---------- SOURCE RECORDS

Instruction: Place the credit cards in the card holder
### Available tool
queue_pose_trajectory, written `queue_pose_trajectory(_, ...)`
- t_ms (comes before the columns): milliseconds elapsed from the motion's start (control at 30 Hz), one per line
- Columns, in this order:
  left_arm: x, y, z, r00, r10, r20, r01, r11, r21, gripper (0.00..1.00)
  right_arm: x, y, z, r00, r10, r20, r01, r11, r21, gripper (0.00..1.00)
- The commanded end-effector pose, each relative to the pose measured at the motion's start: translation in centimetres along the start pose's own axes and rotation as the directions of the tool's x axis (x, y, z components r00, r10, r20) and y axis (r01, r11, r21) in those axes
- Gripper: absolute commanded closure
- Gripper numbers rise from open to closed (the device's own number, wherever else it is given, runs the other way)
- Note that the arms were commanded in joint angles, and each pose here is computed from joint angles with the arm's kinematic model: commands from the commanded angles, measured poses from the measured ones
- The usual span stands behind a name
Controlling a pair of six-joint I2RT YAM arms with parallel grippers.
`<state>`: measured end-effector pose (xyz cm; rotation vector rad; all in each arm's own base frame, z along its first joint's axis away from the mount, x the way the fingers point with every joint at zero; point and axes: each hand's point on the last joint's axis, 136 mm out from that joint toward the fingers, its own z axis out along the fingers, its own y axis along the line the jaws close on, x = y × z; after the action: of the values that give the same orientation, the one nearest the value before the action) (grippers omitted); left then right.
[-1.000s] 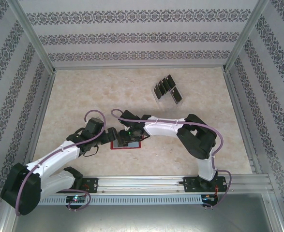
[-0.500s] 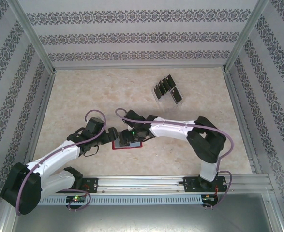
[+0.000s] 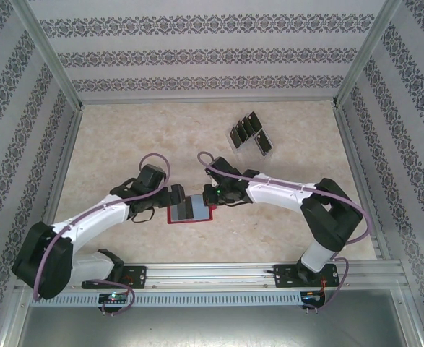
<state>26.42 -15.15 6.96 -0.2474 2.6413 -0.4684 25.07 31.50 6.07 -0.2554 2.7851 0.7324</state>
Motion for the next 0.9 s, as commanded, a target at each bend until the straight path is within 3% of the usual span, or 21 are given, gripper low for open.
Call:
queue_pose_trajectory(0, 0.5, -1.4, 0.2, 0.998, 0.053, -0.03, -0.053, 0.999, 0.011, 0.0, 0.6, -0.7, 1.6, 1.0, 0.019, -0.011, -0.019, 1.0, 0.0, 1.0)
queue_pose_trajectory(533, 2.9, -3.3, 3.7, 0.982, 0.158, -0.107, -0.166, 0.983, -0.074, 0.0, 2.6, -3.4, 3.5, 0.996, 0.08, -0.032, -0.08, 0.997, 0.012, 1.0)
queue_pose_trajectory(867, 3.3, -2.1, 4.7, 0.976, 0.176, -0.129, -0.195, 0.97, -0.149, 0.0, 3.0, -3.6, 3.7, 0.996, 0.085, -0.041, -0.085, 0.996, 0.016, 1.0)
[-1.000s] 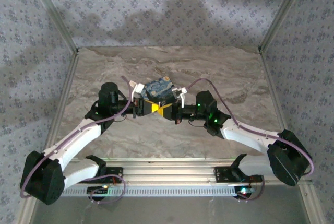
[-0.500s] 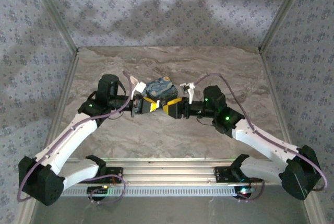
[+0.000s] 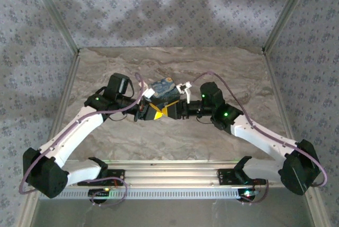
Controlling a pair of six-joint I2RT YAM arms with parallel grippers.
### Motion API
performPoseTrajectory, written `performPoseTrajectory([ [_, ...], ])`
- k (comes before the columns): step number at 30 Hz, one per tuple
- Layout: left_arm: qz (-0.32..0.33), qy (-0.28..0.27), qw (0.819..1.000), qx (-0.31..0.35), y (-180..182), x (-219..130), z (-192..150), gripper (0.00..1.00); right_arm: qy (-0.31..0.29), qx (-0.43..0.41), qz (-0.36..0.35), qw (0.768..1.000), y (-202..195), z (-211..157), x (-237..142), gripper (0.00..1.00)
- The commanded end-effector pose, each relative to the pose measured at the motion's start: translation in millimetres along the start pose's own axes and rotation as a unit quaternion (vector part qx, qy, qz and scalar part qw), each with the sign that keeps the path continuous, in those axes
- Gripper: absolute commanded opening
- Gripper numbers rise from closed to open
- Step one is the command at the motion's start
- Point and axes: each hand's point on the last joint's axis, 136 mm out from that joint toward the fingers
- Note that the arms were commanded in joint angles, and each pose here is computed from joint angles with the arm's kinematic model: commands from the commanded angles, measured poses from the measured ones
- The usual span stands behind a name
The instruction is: Unlock a padlock with a key
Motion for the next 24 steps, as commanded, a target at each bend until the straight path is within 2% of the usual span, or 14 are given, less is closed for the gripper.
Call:
performPoseTrajectory([
  [1, -0.022, 0.001, 1.0, 0.017, -13, -2, 6, 0.0, 0.009, -0.008, 0.026, 1.0, 17, 6, 2, 0.38],
  [5, -0.021, 0.001, 1.0, 0.011, -12, -2, 7, 0.0, 0.013, -0.007, 0.027, 1.0, 17, 3, 3, 0.2],
  [8, -0.019, 0.001, 1.0, 0.006, -9, -1, 8, 0.0, 0.016, -0.008, 0.03, 0.999, 18, 1, 3, 0.02],
  [12, 0.014, -0.015, 1.0, -0.014, 4, -3, 14, 0.0, 0.006, -0.036, 0.022, 0.999, 17, 3, 2, 0.0],
  [15, 0.074, -0.049, 0.995, -0.051, 24, -11, 21, 0.38, -0.024, -0.043, -0.018, 0.999, 7, 10, -6, 0.0],
  [16, 0.086, -0.064, 0.992, -0.063, 29, -13, 23, 0.43, -0.04, -0.042, -0.035, 0.998, 2, 13, -12, 0.0],
  [20, 0.075, -0.157, 0.981, -0.085, 28, -22, 40, 0.49, -0.107, -0.037, -0.049, 0.992, -6, 31, -35, 0.0],
  [22, 0.052, -0.207, 0.973, -0.086, 24, -23, 46, 0.48, -0.113, -0.039, -0.048, 0.992, -4, 36, -41, 0.0],
  [24, 0.044, -0.23, 0.968, -0.084, 22, -22, 49, 0.44, -0.101, -0.038, -0.048, 0.993, -1, 36, -40, 0.0],
])
Point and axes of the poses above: each hand's point on the last joint's axis, 136 mm out from that joint toward the fingers, its own x axis out along the fingers, its own y axis along the line the jaws close on, z = x × y, and after that the axes turned 3 degrees about x, right-handed
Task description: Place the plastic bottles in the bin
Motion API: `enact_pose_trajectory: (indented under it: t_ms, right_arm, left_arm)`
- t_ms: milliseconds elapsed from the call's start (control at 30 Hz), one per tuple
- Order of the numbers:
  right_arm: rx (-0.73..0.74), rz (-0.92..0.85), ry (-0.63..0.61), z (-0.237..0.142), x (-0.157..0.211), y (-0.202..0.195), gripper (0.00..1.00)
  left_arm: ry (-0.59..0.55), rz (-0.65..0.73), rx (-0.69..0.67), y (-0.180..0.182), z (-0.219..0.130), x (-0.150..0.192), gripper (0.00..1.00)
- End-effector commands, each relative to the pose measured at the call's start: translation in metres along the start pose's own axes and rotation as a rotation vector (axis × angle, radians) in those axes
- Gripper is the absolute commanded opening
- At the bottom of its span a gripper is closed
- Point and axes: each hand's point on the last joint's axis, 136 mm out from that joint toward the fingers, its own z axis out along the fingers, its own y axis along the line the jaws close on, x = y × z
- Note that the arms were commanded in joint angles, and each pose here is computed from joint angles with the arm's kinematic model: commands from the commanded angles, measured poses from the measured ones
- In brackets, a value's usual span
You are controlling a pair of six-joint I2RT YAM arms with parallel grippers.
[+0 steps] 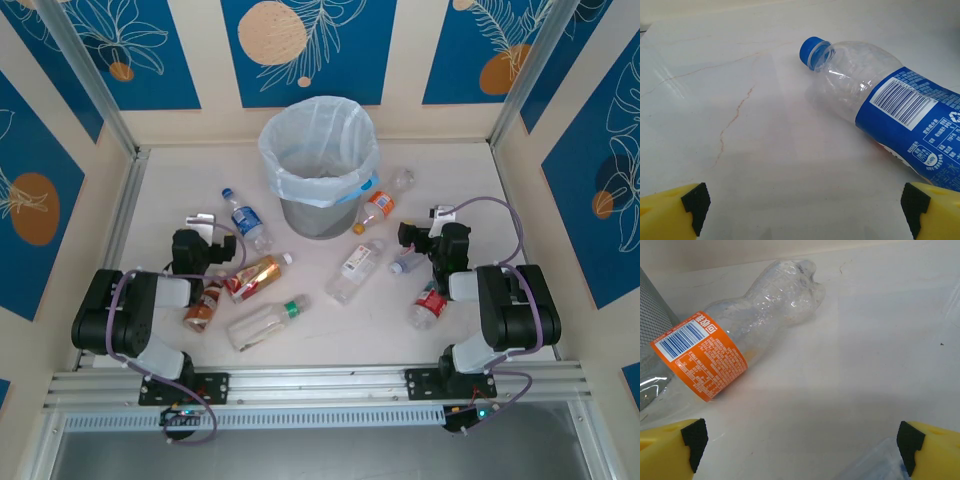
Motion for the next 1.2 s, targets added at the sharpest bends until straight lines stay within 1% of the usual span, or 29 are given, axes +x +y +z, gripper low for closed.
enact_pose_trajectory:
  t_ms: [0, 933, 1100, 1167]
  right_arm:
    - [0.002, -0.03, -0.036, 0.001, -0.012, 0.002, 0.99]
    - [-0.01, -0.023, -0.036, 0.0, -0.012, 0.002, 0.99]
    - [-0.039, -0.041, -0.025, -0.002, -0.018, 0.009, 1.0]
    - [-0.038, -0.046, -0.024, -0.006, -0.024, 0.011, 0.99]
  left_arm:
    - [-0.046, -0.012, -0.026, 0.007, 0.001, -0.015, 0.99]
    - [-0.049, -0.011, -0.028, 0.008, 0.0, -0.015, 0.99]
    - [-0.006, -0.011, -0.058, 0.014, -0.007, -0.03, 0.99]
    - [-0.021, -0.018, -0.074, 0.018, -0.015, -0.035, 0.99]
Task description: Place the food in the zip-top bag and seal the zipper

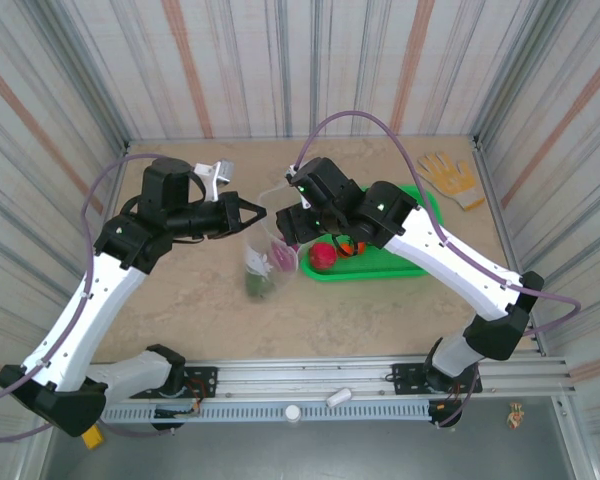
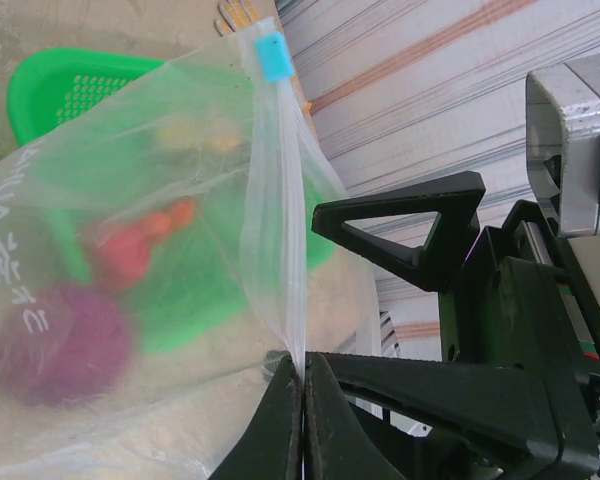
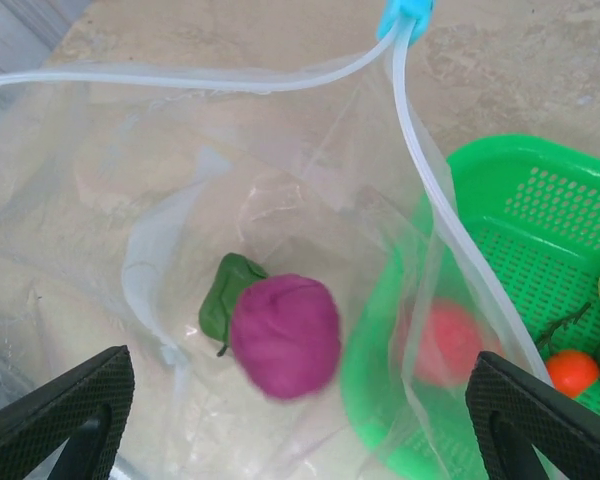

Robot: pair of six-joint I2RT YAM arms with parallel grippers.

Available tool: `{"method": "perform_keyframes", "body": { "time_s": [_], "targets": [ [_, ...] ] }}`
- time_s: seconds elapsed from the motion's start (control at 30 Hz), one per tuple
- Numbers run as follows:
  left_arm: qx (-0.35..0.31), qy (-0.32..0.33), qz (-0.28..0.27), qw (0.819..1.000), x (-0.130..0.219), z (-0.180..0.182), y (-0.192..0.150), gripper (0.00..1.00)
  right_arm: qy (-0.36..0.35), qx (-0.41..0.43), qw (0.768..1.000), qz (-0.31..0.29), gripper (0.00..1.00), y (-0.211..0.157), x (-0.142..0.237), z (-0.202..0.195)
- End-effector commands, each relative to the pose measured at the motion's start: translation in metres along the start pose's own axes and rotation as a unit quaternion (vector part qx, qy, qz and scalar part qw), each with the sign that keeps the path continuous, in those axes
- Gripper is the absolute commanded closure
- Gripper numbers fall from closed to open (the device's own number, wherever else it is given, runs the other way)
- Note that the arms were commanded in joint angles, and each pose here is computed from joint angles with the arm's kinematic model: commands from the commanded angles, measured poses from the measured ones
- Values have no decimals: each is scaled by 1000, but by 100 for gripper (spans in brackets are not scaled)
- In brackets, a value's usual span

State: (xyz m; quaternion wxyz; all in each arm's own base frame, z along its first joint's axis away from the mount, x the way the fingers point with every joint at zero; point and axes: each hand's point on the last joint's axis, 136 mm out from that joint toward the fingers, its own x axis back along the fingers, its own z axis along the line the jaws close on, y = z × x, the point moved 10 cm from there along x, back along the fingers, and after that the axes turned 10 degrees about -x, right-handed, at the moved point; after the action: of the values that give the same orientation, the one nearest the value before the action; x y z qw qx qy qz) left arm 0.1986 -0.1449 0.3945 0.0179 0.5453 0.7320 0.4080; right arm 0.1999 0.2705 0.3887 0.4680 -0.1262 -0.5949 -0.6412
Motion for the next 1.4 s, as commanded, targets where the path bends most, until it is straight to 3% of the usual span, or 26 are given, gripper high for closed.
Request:
{"method": "perform_keyframes", "body": {
  "time_s": [0.0,0.43,0.77,0.9,1.0,1.17,1.37],
  "targets": [
    [-19,-5,-5,1000,3,-5,2,100,8,5,1000,-12,11,5,14,0],
    [-13,8,1,1000,-2,4,-4,100,105,-28,992,-57,16,18,49,-8],
    [-7,19,-7,1000,3,15,-7,100,83,-159,981,-72,16,18,48,-95],
    [-11,17,-10,1000,7,14,-8,100,21,-225,973,-33,15,2,21,-142],
    [-16,14,-14,1000,11,11,-9,100,-81,-239,968,-7,14,-16,-5,-173],
    [-26,9,-19,999,18,6,-8,100,-243,-251,937,16,13,-40,-39,-218],
    [-34,6,-16,999,18,6,-10,100,-287,-292,912,22,13,-55,-69,-261]
  ]
}}
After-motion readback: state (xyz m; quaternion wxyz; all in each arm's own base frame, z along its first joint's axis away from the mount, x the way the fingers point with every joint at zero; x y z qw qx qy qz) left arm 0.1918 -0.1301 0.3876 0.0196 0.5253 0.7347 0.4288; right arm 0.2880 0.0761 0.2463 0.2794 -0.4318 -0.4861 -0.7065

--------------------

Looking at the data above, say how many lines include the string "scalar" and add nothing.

* [FINISHED TASK]: 2